As long as we were out, we ran other errands. I needed some supplies for the Mickey Lawler Fabric Landscape Painting class and the on-going 5S (Seiri and Seiton again) project. After Costco, we visited Staples and Home Depot. Iris had also outgrown the dress patterns and we needed to stop by Joann's to get larger ones. Yipes! Do not let a girl with no concept of sewing and scheduling difficulties near the pattern books.

Then, since we were already at Joann's, the pollen was flying and my immunologist was on the way home, we stopped for allergy shots. It was 4 PM by the time we got home. We both ate a snack and I realized she was due for Tae Kwon Do at 5 PM. She didn't want to go. I made her go. A whole lotta details were omitted here.

Class began and ended late. I used that time to show off the movie project (more on that later) and to compose a to do list for "family work". Yipes! It was 6:30 PM before we got home. Mark had just finished cooking salmon, rice and asparagus for dinner. My hero.

We did not resume the scrapbooking until after dinner and bathing. We worked from 8:30 to 11:15 PM. Mark conked out and Iris was at the end of her tether. But, I just wanted that sucker to be done. I found these two organizational products, bought at Target and Costco respectively, very useful.

I put Iris in front of the TV today so I could do a little writing and computer work. We may not get to the Getty Brentwood center until Friday.

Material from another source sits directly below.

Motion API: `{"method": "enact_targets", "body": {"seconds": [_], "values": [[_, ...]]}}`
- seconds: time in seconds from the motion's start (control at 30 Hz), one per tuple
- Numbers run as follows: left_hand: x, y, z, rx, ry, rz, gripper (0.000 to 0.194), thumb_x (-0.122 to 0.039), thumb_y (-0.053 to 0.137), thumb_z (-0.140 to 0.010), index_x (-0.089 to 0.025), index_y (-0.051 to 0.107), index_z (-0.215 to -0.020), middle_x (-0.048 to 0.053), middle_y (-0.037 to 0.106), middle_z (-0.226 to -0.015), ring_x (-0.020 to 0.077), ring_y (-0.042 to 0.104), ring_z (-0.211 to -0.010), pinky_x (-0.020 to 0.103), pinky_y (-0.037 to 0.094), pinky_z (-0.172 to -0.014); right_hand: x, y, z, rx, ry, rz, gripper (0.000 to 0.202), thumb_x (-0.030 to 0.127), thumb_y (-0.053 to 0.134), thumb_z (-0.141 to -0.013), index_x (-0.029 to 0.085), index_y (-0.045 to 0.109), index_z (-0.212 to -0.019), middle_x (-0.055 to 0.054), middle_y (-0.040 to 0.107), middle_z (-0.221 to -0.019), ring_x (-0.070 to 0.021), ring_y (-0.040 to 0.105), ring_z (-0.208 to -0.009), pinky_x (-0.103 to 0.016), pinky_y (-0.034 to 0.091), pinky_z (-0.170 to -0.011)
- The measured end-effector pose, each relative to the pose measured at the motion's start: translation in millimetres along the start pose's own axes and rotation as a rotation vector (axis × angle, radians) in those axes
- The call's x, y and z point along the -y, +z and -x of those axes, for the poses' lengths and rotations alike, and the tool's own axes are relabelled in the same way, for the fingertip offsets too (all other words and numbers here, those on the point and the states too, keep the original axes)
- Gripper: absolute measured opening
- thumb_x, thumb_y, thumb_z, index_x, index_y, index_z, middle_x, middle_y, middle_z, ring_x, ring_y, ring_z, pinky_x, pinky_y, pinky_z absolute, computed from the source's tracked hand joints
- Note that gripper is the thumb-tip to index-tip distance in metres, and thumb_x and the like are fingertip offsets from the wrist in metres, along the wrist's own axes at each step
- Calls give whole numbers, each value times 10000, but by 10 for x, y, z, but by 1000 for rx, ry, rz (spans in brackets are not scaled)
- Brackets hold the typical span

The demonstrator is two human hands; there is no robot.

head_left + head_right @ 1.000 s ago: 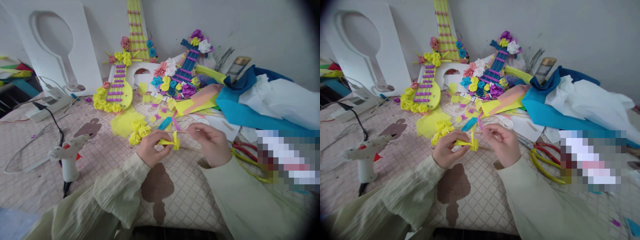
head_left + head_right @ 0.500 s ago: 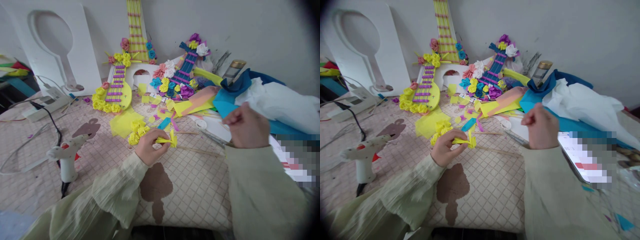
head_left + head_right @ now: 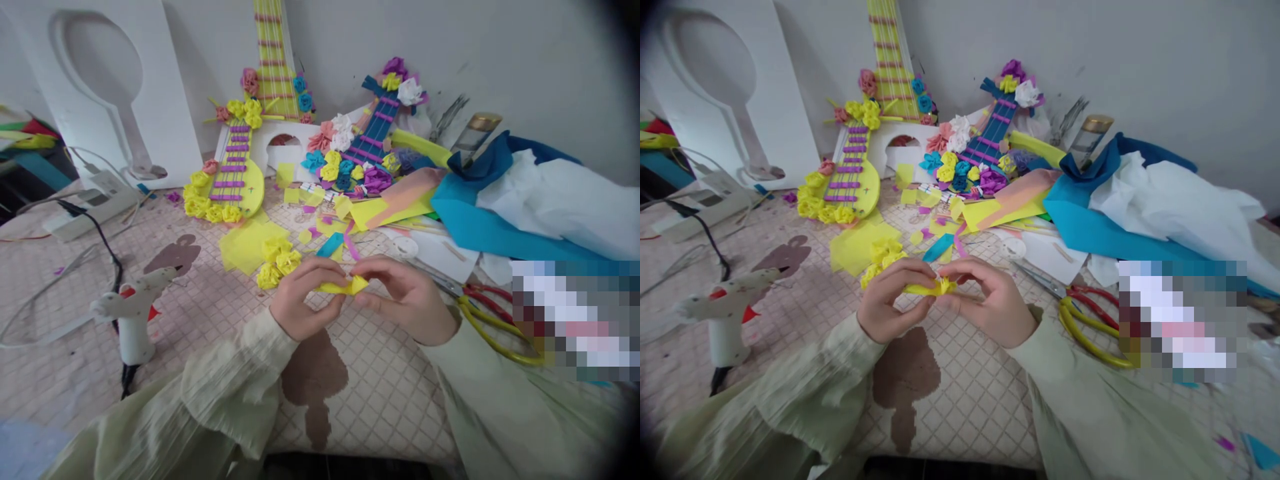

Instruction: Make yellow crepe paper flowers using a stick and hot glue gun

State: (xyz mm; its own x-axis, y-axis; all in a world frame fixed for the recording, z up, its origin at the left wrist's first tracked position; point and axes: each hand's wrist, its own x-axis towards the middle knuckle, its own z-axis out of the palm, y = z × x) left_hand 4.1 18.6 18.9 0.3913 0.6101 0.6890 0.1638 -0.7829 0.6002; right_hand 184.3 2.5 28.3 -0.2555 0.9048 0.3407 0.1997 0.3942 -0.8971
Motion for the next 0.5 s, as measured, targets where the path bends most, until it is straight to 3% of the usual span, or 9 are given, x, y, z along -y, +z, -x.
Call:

My to do list includes life maintenance stuff like catching up on filing, rebalancing our portfolio, filling out medical and childcare flexspending reimbursement requests and medical coordination of benefits forms. (I am insured from both my employment and my spouse's employment, which is great in theory; but the paperwork is appallingly complex.) This stuff, like brushing and flossing, is not so much fun. But it must be done or the market will rebalance for us like we painfully discovered in 2000. ;-)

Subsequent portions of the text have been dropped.